I don’t know about you, but I want at least $50 in my pocket at the end of every hard yakka copywriting week.

Real-life example 2

The schtick

Blogger-turned-copywriter starts copywriting business. Because – hey, it’s writing, right? [Insert meaningful silence and knowing looks here.]

Massive loyal following she’s been building for 10+ years. All of them use her and recommend her. Because of this, her copywriting business doesn’t even ENTER the startup phase because she’s got a pre-built, personal brand cohort of word-lover-lovers who will adore literally everything she does.

The reality:

When she starts advertising and claiming her trillion email subscribers ensure her every blog post (about copywriting, now) goes viral, it’s true. Or I should say, it’s true…BUT:

  • do those folk know anything about good copy, as opposed to good writing? Cos if you read my blogs you already know there’s content writing, and then there’s copywriting. Yep, that’s two different skills.
  • do the stats add up? Has she even had a chance to collect any data about conversion for her clients?
    are all her clients going to bring with them the same amount of hot-for-her-words fans to lap up and share their stuff as she has? (Ahhh, probs not.)

Claims vs reality assessment

Copy: intimidating
Real-life: not transferrable outcomes

Fame will get you through the door, but delivering consistent positive outcomes will get you a spot in the good lounge and invites to very thankful brands’ Christmas parties forevermore.

1, 2, 3, and sing those praises

Now, everyone who knows me knows I am always the first one to celebrate at the drop of a hat.

I fully support anyone’s right to celebrate anything they damn well please at any time with any kind of fanfare and (biodegradable) steamers.

So, if you’ve done a cool thing for a client and it’s worked really well, rent out a billboard my friend and get a NIDA graduate to stand naked in front of it singing your praises. Acapella.

Fact: us working copywriters need to make a big fuss of our accomplishments

Why? Because copywriting is hard, man, and you’re often the one left off the footer (curse those website designer footer hogs).

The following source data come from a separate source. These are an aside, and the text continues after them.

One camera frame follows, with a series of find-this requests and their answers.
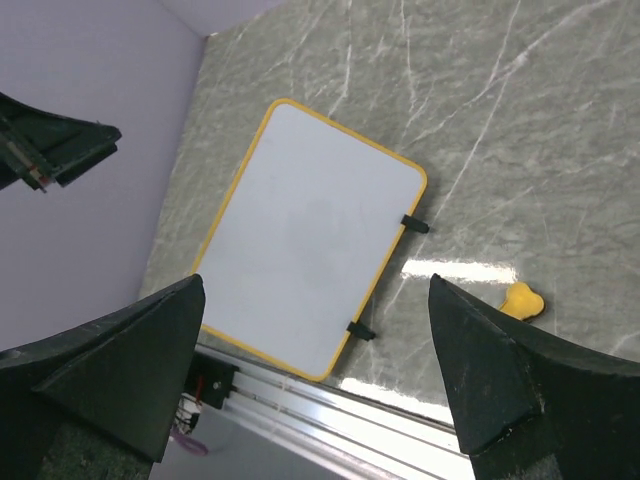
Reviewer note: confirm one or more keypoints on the aluminium mounting rail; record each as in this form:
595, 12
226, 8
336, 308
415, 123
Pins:
346, 434

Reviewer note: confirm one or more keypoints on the yellow framed whiteboard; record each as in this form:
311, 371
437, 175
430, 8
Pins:
302, 238

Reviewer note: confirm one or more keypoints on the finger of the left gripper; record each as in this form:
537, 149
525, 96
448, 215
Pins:
42, 148

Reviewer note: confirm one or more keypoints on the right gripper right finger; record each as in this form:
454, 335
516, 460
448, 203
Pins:
527, 404

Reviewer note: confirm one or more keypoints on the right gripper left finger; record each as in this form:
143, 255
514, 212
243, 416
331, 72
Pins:
99, 401

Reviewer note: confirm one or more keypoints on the yellow bone-shaped eraser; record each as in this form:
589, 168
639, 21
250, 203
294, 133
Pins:
522, 303

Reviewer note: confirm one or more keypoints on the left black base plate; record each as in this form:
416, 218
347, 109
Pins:
210, 380

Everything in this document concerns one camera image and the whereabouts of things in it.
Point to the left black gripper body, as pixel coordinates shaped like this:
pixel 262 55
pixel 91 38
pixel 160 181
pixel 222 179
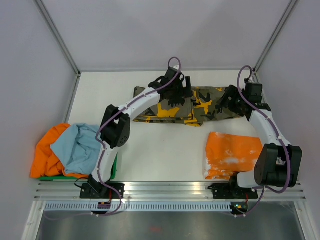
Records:
pixel 177 91

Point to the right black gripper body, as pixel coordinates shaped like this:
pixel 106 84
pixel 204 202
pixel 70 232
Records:
pixel 237 104

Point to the camouflage trousers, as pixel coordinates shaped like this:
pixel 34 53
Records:
pixel 200 108

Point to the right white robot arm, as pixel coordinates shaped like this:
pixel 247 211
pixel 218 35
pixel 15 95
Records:
pixel 278 164

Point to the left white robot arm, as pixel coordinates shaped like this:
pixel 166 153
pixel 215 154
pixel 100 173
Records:
pixel 115 127

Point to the folded orange trousers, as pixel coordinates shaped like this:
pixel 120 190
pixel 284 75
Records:
pixel 226 154

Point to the green plastic bin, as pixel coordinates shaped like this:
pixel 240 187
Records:
pixel 64 178

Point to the light blue garment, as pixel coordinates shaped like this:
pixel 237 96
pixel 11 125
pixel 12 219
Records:
pixel 77 148

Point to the orange garment in bin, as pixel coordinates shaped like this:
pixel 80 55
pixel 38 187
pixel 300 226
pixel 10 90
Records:
pixel 46 163

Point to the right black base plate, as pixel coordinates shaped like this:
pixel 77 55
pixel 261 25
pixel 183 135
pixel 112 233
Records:
pixel 230 191

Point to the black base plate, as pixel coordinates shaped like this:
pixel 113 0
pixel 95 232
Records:
pixel 92 189
pixel 230 191

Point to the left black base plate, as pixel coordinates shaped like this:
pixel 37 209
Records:
pixel 92 189

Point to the white slotted cable duct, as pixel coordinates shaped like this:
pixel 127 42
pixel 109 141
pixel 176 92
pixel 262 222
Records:
pixel 139 206

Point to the aluminium rail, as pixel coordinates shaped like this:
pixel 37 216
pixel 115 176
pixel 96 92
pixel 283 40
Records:
pixel 155 191

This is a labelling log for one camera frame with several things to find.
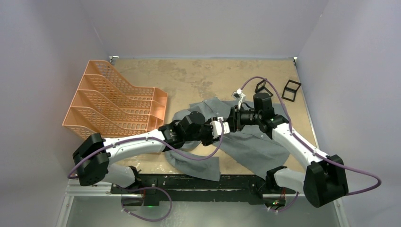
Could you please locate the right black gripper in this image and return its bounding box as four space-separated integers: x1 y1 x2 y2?
227 105 262 132

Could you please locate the grey button-up shirt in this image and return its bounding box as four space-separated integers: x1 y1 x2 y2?
164 97 289 182

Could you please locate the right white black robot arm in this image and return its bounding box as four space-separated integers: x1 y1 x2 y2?
226 89 349 208

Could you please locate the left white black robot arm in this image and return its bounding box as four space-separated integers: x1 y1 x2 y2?
68 112 230 193

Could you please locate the orange plastic file organizer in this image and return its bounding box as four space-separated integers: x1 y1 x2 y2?
62 60 168 140

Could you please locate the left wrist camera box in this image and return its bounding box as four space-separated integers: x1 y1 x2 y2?
210 117 231 139

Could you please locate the left black display frame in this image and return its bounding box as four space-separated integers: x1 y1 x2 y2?
255 80 274 97

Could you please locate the black display frame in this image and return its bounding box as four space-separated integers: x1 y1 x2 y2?
281 79 302 102
255 80 274 97

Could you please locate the right black display frame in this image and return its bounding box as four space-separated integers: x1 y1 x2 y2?
281 79 302 102

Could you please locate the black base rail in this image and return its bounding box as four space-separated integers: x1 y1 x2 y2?
111 174 295 206

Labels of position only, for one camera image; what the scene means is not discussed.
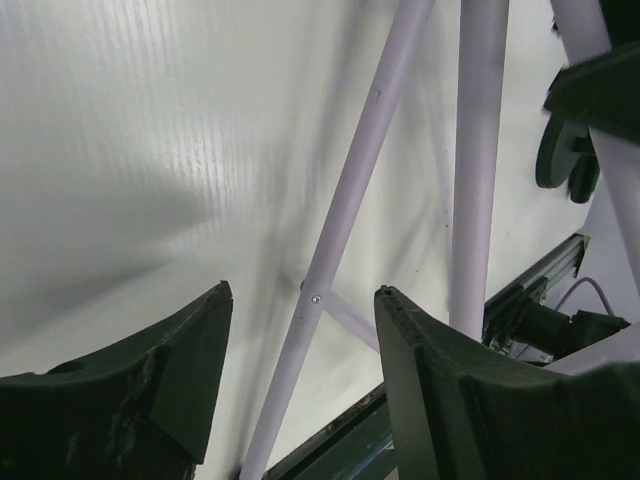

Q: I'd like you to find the aluminium front rail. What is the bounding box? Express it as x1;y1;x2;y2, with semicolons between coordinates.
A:
485;234;589;316

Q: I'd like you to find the lilac tripod music stand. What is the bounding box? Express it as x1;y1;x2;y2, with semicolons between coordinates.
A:
238;0;614;480

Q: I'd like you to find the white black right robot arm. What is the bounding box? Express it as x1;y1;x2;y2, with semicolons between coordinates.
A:
547;1;639;375

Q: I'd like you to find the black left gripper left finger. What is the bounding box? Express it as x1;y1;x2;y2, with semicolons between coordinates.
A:
1;281;233;479

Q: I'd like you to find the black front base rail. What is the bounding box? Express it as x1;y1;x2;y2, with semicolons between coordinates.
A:
263;385;397;480

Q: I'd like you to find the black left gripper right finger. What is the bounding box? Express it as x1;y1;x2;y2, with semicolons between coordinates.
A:
374;286;639;479

You’re often kept a secret (because business people are weirdly shameful about not knowing how to do something we all spend our lives studying, perfecting, and redefining, and if there’s one thing businesses don’t want their customers to know they’re outsourcing, it’s the words we write for them).

So, we need to holler from the rooftops when it all comes together and works. However…

Don’t let someone else’s copy celebrations get in the way of you starting from where you are and getting on with it.

When you see that copywriter’s stuff, breathe

Because you know what? It doesn’t even mean you won’t have similar success (genuine success not crazy marketing claims).

Give yourself a break.

You can only start from where you are, and comparing yourself to other copywriters can be paralysing. Remember, you’re usually not seeing the full, behind-the-scenes picture of all those other Instagram shareable successes. They don’t normally post about their ‘Everything-I-write-is-crapola’ days.

Next time you’re on Facebook, read through your favourite marketing group celebration day, and decide you’re going to go stack shelves at your local supermarket, just wait a bit. Think about the whole picture, not just the last genius stroke of paint at the end.

Empower yourself

Remember, get some perspective, and don’t believe everything anyone in marketing says.

And last of all, persist. You’re probably not a cruddy copywriter, but if you’re new to the scene, or established with nagging doubts, or in the habit of consuming everyone else’s stuff without giving props to your own. Stop that.


21st February 2020

Rosalyn Newell

A woman after my own heart, calling out the instagurus like that! Yep, that’s what they’re called, and I coined the term – like insta-mash except you just add hot air.

I think the worst is when they don’t just use this to try to sell to clients, but to sell to *other copywriters*. The same people they’re intimidating. It’s funny when they do those courses, and you get people who did the courses doing their own courses, to attract the next lot of course-makers. It’s like an MLM, really. Or an ouroboros. Or a human centipede.

I agree with the rest, too. Doesn’t help to compare ourselves to others – least of all a mirage.